• _TASK TO CARRY OUT_
Where a line of the data holds the word "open", copy that line.
----------
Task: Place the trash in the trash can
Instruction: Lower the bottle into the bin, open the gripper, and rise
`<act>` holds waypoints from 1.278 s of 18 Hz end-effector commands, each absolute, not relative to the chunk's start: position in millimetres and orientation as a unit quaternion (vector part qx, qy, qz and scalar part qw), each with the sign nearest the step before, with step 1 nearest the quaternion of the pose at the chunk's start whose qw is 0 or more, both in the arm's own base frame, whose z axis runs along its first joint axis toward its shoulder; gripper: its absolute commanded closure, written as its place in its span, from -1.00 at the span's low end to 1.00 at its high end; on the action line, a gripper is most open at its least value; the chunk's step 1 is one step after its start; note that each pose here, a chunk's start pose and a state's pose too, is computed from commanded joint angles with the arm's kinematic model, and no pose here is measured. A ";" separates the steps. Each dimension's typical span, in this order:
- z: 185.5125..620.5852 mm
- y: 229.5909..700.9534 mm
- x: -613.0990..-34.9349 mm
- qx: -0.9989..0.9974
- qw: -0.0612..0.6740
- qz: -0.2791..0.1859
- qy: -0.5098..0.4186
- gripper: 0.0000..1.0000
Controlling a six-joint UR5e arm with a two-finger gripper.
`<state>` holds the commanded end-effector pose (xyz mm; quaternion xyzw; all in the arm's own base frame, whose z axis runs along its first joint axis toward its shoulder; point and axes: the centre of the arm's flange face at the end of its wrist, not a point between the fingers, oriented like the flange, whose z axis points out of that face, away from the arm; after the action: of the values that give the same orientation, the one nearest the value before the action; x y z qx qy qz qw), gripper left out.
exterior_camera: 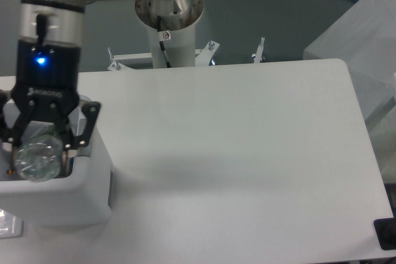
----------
• _ANSWER TO THIS TASK_
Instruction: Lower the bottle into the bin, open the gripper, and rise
`<act>` holds waypoints from 1.278 s of 18 Hz end-effector commands, each absolute, not relative to the chunk's start: position in millimetres and orientation as a unit quaternion (vector part qx, qy, qz and scalar part qw), each with the sign nearest the step before, with step 1 nearest the quaternion of the pose at the chunk's start whose qw is 0 or more, both in the arm's own base frame, whose z axis runs along its first joint axis toward its shoulder; gripper: its absolute commanded closure, written as its place in its span, from -1.00 at the span's low end to 1.00 at its high end; on the action line, a gripper is most open at its least value; the chunk's step 1 is one step after its start; note that each pose here, a chunk's start pose and a state's pose too, is computed from commanded joint angles with the arm's kinematic model, and no pose here is measured. A ";" separates the steps. Each dimension's typical span, in this order:

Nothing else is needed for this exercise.